JPEGMAFIA a.k.a. Peggy is punctual, arriving early to Highsnobiety’s office located in the heart of New York’s Financial District. At the age of 29, he recognizes the value of time and how important it is to be present in the moment. Even though it’s not within sight, we’re not far from the Stock Exchange building where West African captives were once sold and traded in humiliating slavery auctions. It’s not something that comes up during our conversation, but it’s no different from the subjects that appear in his own material.
Hardcore fans of JPEGMAFIA are fully aware that the messages within his music are overtly political, but if you could view America through his eyes then your material would be too.

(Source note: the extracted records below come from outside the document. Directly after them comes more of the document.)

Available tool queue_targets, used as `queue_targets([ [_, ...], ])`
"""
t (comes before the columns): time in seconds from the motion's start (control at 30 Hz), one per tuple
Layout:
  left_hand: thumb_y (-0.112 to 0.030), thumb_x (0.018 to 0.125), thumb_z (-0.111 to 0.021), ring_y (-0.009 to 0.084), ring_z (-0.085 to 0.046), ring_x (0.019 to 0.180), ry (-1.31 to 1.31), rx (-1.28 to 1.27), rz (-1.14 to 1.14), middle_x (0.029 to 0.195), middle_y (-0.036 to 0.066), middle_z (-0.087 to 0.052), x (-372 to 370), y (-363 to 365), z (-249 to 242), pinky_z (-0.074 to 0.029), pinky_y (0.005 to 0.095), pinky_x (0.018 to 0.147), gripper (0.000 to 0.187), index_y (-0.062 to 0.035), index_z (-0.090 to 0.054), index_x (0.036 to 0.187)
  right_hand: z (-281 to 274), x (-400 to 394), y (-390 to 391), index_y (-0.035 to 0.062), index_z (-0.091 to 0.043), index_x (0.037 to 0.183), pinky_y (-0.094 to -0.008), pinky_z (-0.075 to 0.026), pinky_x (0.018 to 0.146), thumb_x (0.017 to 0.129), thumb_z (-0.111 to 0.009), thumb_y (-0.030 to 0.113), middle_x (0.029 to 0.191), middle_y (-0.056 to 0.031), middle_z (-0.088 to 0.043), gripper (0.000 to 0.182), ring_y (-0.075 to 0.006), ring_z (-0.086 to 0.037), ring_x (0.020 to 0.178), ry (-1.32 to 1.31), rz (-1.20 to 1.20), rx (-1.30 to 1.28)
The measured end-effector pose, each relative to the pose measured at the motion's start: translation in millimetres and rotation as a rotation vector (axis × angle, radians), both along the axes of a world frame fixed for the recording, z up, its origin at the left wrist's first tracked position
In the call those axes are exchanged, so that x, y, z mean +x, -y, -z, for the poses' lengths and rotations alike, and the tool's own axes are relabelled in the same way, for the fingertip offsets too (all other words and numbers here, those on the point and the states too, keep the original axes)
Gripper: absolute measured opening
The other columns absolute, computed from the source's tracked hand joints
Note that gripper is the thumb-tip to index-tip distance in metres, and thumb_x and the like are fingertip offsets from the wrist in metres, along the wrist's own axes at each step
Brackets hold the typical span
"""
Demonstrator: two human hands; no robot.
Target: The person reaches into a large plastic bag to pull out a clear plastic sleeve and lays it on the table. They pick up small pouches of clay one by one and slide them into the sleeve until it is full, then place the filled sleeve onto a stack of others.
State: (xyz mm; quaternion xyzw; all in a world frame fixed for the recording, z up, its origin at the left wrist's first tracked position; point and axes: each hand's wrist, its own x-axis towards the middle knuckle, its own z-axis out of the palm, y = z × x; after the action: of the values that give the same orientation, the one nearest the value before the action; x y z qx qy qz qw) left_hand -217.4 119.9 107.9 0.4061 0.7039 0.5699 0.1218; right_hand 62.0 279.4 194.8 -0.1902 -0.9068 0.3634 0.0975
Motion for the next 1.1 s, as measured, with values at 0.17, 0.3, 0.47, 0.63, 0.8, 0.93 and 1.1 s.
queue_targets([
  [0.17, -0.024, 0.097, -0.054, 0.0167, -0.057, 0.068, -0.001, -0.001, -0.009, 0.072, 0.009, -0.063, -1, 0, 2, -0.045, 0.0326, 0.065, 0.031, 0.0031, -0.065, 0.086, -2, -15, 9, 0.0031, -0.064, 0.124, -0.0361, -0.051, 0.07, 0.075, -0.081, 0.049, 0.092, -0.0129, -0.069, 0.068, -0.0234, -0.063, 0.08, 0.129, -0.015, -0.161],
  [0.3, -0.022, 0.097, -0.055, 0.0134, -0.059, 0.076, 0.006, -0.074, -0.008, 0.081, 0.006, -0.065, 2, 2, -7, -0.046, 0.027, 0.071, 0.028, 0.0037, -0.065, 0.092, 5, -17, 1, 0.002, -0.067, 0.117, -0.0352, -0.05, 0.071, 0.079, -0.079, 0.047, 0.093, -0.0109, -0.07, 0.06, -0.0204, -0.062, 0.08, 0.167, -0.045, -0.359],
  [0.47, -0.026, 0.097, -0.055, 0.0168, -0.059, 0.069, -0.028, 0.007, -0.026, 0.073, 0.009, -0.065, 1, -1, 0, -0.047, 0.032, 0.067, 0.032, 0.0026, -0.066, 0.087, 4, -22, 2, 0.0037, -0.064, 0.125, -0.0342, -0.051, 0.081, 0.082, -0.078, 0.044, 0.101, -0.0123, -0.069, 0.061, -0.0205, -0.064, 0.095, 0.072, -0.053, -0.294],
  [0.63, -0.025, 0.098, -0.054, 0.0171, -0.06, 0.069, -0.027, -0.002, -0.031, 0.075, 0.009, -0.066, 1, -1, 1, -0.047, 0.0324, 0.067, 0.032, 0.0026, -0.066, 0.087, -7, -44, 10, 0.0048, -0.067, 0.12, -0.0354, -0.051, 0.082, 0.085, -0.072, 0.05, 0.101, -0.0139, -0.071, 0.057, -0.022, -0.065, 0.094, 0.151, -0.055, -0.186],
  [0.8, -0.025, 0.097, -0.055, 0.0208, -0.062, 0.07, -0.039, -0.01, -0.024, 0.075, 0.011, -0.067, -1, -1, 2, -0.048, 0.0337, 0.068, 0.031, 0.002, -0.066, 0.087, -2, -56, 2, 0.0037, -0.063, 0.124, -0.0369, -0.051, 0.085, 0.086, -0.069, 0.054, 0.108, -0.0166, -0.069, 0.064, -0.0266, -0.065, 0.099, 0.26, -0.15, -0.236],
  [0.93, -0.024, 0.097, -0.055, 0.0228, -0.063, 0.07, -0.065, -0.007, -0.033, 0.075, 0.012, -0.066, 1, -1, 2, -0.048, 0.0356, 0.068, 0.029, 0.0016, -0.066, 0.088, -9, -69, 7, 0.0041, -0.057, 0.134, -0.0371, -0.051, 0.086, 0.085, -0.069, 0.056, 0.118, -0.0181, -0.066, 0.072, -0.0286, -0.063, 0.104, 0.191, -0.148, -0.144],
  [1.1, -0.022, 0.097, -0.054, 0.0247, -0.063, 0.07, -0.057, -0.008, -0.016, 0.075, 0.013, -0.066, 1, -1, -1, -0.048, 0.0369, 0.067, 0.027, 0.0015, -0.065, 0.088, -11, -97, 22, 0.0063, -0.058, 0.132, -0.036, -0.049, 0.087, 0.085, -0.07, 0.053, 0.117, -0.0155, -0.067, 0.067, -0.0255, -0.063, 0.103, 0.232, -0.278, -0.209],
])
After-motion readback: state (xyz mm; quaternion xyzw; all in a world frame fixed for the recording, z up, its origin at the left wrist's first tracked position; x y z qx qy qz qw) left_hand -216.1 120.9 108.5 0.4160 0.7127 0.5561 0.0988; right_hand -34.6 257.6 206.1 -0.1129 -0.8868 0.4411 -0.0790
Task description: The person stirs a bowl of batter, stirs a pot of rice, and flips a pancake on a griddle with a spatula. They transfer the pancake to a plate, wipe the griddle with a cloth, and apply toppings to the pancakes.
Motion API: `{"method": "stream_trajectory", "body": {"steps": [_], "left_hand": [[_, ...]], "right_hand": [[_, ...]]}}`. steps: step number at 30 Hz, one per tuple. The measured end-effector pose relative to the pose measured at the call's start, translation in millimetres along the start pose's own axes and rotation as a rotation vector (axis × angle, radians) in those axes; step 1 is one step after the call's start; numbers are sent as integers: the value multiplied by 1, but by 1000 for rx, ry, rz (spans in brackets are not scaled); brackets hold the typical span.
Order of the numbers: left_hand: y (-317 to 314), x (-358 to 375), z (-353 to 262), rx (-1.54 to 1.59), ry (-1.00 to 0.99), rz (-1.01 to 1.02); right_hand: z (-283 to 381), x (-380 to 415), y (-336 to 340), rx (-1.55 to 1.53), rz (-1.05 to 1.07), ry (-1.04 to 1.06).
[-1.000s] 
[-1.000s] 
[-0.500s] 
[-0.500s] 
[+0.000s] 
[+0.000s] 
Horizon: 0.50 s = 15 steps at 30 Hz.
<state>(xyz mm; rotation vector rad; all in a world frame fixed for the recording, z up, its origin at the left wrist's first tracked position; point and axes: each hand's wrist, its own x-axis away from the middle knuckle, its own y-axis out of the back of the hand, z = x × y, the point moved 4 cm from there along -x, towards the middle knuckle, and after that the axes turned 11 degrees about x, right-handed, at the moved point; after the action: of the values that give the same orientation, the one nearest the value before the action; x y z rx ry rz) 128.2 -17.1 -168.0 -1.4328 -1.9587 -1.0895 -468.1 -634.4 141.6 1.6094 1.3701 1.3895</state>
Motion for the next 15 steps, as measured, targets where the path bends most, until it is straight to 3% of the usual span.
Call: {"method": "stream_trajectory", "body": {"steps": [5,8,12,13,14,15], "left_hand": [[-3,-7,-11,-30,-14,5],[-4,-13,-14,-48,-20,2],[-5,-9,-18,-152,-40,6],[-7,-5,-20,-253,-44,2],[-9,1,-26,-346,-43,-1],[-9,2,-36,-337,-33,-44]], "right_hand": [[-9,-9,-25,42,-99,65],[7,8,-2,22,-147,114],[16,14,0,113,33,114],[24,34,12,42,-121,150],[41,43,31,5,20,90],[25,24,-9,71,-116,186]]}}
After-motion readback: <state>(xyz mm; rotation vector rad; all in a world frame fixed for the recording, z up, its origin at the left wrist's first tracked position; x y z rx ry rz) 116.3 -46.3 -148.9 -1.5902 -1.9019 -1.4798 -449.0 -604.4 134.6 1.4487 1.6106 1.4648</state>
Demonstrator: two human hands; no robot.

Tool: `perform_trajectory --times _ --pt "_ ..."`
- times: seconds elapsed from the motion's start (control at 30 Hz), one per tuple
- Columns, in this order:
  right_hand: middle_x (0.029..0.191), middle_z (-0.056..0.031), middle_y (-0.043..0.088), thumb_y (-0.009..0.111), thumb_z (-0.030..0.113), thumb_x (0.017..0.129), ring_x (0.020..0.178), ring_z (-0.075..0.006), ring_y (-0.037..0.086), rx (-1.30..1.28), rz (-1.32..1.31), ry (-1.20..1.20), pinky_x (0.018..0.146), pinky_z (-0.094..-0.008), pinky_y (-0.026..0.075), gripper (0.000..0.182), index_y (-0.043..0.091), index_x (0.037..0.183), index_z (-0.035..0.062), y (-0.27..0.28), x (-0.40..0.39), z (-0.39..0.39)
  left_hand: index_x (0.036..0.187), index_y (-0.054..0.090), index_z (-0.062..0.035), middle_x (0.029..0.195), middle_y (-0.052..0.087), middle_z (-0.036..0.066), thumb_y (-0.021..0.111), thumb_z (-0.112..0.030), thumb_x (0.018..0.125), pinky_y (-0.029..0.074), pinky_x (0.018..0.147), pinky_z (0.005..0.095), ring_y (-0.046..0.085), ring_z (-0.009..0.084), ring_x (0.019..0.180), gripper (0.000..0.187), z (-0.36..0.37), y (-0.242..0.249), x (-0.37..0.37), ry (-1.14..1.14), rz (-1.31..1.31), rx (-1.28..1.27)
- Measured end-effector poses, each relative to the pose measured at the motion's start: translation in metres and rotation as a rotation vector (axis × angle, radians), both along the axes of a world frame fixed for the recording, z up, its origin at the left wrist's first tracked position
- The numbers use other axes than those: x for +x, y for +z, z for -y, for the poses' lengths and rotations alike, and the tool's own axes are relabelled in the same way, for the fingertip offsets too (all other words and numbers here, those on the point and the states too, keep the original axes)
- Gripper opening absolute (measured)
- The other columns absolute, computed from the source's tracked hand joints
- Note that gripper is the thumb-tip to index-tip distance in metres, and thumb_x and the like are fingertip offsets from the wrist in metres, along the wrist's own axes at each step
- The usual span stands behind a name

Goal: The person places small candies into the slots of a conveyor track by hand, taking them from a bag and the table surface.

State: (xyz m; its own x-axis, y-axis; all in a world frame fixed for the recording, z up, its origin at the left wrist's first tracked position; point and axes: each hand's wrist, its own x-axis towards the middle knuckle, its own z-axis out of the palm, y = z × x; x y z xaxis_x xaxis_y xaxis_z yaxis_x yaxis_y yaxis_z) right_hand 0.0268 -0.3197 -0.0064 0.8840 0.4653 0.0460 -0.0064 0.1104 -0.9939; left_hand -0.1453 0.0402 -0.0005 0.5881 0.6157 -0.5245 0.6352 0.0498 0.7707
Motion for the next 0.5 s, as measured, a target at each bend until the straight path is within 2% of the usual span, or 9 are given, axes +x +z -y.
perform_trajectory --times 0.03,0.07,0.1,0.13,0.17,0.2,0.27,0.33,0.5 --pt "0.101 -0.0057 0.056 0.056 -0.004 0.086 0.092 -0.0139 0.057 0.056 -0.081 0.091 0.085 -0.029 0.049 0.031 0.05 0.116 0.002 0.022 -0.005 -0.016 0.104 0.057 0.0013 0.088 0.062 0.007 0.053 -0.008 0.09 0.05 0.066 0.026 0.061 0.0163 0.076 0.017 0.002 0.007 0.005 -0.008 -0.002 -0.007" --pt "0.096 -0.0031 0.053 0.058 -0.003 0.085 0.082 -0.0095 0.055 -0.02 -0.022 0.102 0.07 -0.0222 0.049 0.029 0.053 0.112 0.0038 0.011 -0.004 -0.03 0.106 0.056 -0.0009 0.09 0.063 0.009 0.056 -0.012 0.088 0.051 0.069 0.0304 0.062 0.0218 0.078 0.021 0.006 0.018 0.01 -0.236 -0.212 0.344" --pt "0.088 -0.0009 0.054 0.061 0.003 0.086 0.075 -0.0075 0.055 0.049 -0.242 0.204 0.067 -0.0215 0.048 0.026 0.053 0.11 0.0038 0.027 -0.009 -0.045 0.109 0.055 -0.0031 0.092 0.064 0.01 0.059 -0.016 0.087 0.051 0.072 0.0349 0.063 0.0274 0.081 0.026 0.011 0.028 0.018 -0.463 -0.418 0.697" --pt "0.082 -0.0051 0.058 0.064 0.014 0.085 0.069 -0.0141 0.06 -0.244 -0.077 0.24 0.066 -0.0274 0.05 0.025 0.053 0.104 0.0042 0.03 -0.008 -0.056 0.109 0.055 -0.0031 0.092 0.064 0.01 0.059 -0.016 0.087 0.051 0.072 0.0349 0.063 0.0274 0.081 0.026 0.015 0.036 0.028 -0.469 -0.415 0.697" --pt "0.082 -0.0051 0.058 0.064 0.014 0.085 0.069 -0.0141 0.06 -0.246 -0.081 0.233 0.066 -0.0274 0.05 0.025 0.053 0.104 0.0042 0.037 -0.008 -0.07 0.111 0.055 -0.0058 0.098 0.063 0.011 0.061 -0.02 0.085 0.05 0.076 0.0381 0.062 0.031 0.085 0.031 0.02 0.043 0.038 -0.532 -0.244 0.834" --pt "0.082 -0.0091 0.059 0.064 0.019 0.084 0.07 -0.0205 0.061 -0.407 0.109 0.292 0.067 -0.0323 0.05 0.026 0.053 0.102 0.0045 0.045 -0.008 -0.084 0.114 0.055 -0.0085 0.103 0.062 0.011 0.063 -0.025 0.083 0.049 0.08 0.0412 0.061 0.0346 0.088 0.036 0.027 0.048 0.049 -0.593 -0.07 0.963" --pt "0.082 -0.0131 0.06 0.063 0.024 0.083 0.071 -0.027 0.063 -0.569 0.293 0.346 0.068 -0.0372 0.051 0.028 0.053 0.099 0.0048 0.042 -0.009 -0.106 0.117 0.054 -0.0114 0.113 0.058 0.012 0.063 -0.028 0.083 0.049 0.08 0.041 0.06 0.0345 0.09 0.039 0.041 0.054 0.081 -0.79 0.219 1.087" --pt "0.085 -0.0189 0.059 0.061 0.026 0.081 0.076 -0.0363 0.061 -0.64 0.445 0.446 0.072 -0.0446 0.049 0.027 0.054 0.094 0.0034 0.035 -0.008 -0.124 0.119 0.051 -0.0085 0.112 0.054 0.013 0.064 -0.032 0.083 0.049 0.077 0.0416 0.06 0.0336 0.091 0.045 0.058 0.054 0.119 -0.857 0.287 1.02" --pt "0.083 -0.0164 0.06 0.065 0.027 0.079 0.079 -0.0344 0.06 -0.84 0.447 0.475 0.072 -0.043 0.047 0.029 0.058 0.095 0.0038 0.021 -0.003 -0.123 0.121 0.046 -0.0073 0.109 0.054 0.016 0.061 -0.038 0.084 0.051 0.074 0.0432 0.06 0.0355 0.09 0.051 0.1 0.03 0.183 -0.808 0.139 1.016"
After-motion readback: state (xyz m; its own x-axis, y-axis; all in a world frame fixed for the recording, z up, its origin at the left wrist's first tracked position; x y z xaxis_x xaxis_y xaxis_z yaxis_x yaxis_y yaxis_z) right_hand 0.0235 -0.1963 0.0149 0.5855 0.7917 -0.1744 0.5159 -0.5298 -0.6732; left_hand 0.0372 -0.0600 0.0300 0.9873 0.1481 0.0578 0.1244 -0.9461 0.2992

The things that the worldly rapper, producer, and veteran has seen have obviously left a deep impression on his psyche, but Peggy maintains direct eye contact when he candidly speaks on them, briefly pausing to take sips of chamomile tea when his train of thought suddenly vanishes without a trace. There’s a comforting softness in his brown iris as it meets your gaze, scanning your energy for a sense of humanity.
Throughout his so-called “hectic” life, Peggy has found himself settling down in states all over the country with his family—New York, Louisiana, Maryland, and California. Baltimore was the first city that he chose for himself, followed by Los Angeles where he now resides. Peggy has always had family based in Baltimore, but it was the cohesive creative community that attracted him to the city—he considers it the first place where he’s been surrounded by “like-minded people” with a pure love for the art.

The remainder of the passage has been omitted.